“呵呵。”朱棣嘲讽的笑了一声:“当今天子如何?”
地上地下之间的消息不够灵通,只能等到新鬼带来消息,或是上方的祭文,除此之外什么都不知道。
周大莲眼睛一亮:“见深可是个好孩子,就是选媳妇的眼光不好,独宠那个万贞儿。万贞儿又老又丑,出身贫贱,还特别嫉妒特别凶,霸占着他,不让他纳妃。还干政呢!撺弄见深杀人!可坏可混蛋了。两位祖宗,你们快把她带来!”
“闭嘴。他没弄了你就行,和谁弄都行。”朱元璋生于民间,见过许多节操掉光光的事情:“朕问的是朝廷军政要务!”于谦没说那万氏女的坏话,那就还行。
朱棣表示这算什么事儿?朕所有的儿女都是徐皇后所出。(那一个庶子和一个庶女没有存在感,在正史里连生母是谁都没记录)虽然后来宠了几个妃子,那就是拿来解闷的。
对于朝政朕心里有数,从来不听女人说的话,朕的子孙也不会愚蠢到被女人挟持。即便是蠢如朱祁镇,也不是因为听信女人的话而几近亡国。妈了个巴子的他听的是太监的话!
周大莲呐呐的想了一会:“去年,听说全国各地都遭灾,宫里过的很穷酸,还没有贡品。今年就好多了。”
朱元璋随手把鞭子扔到桶里继续泡着:“还有呢?皇帝少年登基,有什么困难?”
“有困难他也不跟我说啊。”周大莲愁眉苦脸的想了一会,小心翼翼的说:“见深他今年总开经筵,我没去听过,但是万贞儿每次都去,身怀有孕时也要出风头,要去听。”
“他还封朱见济当天师,杀了龙虎山的张元吉,说是张元吉……僭越和杀人。”
“还有,还有他派兵去平叛,已经赢了。”
两个戎马一生的皇帝一起兴奋起来:“派的谁?什么地方叛乱?”
周大莲一问三不知。
朱祁镇挂在房梁上装死,假装自己不省人事,什么都不知道。
两人又把她盘问了一阵,发现这个傻娘们除了忌恨万贵妃和忌惮朱见济之外什么都不懂。父子俩对视一眼:[虽说是后宫不得干政,但是]

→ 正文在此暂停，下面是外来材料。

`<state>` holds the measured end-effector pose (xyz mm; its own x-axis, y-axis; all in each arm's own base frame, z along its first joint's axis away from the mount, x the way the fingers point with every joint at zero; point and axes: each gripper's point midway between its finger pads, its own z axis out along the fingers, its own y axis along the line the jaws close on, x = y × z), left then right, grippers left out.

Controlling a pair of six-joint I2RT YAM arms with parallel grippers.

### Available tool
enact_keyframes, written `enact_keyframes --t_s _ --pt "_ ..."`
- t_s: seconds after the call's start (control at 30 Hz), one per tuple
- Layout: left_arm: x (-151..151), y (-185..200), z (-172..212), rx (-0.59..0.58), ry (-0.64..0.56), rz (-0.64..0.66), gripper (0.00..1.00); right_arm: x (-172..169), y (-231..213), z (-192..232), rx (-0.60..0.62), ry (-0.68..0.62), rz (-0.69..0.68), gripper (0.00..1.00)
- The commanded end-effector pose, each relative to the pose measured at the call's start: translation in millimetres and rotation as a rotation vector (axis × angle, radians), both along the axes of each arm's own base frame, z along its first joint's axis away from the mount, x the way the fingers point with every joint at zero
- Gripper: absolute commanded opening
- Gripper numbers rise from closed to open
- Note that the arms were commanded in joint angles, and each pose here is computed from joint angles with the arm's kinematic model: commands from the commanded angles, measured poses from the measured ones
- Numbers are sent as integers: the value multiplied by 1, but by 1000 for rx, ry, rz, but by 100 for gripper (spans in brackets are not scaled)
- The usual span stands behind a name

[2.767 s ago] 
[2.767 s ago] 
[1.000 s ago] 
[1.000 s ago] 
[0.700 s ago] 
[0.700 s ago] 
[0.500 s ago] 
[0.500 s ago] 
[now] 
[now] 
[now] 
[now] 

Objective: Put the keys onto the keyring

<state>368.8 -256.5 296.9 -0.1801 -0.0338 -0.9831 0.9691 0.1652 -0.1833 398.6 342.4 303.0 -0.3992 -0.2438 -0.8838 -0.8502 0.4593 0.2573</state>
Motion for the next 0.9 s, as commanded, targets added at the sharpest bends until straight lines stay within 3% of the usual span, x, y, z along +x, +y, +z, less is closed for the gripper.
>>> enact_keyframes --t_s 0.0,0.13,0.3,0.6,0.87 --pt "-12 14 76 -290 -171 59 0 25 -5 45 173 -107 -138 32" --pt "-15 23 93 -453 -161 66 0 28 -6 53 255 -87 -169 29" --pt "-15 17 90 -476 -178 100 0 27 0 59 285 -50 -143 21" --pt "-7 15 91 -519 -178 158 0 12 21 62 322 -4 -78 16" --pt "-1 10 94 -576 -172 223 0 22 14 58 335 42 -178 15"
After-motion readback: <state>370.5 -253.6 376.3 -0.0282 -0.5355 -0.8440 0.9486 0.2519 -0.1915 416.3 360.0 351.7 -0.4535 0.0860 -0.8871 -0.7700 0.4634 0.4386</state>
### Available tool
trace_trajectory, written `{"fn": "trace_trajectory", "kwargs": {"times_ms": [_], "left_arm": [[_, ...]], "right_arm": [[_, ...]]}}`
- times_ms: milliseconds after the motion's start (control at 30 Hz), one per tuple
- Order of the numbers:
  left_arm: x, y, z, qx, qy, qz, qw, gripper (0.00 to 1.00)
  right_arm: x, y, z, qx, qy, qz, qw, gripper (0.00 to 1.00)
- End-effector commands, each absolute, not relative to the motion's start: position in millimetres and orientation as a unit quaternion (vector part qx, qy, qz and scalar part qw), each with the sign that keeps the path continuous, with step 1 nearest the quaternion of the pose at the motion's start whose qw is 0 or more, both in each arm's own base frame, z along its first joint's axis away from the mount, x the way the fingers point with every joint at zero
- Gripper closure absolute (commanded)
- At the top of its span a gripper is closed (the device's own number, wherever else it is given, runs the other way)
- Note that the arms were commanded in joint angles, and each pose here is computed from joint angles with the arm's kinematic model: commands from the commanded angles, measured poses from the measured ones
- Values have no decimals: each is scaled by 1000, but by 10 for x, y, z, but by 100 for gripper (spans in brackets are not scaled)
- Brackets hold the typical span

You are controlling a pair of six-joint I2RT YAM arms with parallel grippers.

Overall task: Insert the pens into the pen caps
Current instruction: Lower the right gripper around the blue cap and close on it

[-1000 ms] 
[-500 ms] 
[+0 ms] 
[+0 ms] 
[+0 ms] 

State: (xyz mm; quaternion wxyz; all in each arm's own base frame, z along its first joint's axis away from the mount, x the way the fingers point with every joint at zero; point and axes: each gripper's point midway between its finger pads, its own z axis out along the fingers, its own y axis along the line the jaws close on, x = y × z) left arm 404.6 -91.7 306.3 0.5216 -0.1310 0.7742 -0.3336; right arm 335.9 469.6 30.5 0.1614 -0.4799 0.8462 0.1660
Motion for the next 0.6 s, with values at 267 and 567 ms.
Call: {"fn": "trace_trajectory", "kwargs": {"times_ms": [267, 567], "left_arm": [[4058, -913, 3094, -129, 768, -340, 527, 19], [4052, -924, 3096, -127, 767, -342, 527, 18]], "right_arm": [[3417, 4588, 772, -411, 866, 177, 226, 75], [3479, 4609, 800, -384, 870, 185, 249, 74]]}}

[朕当时也不许后宫干政,但母后(马皇后)和(徐)皇后什么都知道。]
[若是亲近之人,自然是不由自主的把事儿说给她知道。]
[看来这母子之间淡淡的]
既然问不出什么,就懒得在费口舌。
“自己滚到隔壁去,见你祖宗奶奶们,过去伺候。”
朱祁镇挣扎着喊道:“等一下!为什么她不用挨打?”
周大莲吓得腿都软了:“皇上,您别害我!”
朱棣抬手给了他一鞭子:“说什么废话!她又不是宠妃!又不曾干政!”没败坏朝纲,没丧权辱国,朕打她干啥?她当年不是你的宠妃,后来见深那孩子不听她的话,说出话来没人听,能犯什么错?
朱祁镇试图推卸责任,好歹拽一个人下水,张着嘴想了半天,还真他娘的找不出借口!
角落的门忽然开了,胖墩墩的宣庙朱瞻基挤进来,捧着肚子晃晃悠悠的行了礼:“曾祖父,祖父。”
两人摆摆手。
朱瞻基又看向这个女人:“你是周氏?祁镇的贵妃?”
“您是……先帝?爷爷!”周大莲见过画像。
朱瞻基悠然的捋了捋胡子:“不错。孙娘娘还好吗?她现在是太皇太后吧?”
唉,她可真是长命百岁,也不心疼朕一个人在地下孤孤单单冷冷清清苦苦牢牢凄凄凉凉,一个人枕冷衾寒。祖宗们各自有自己的皇后,同进同出,原本只有朕和儿子形单影只,现在好了,儿子的媳妇来了一个,过些日子还得再来一个。
周大莲呐呐的说:“太皇太后身体康健,骂起人来中气十足。”
朱瞻基:“呦,还会骂人了?”他郁闷的走回去,回去找亲娘和奶奶哭诉。
周大莲讪讪的跟过去,不知道见到前头那些位太后能说点什么……好像什么都说不了。
朱祁镇又被抽了一天,他现在的叫声不如原先那样中气十足。并非身体衰弱,而是越来越习惯于痛苦。
一个人如果长时间生活在痛苦中,就会变得麻木。
他正在麻木。
祖宗们大发慈悲的允许他回到自己的茅草屋里,和周大莲同居。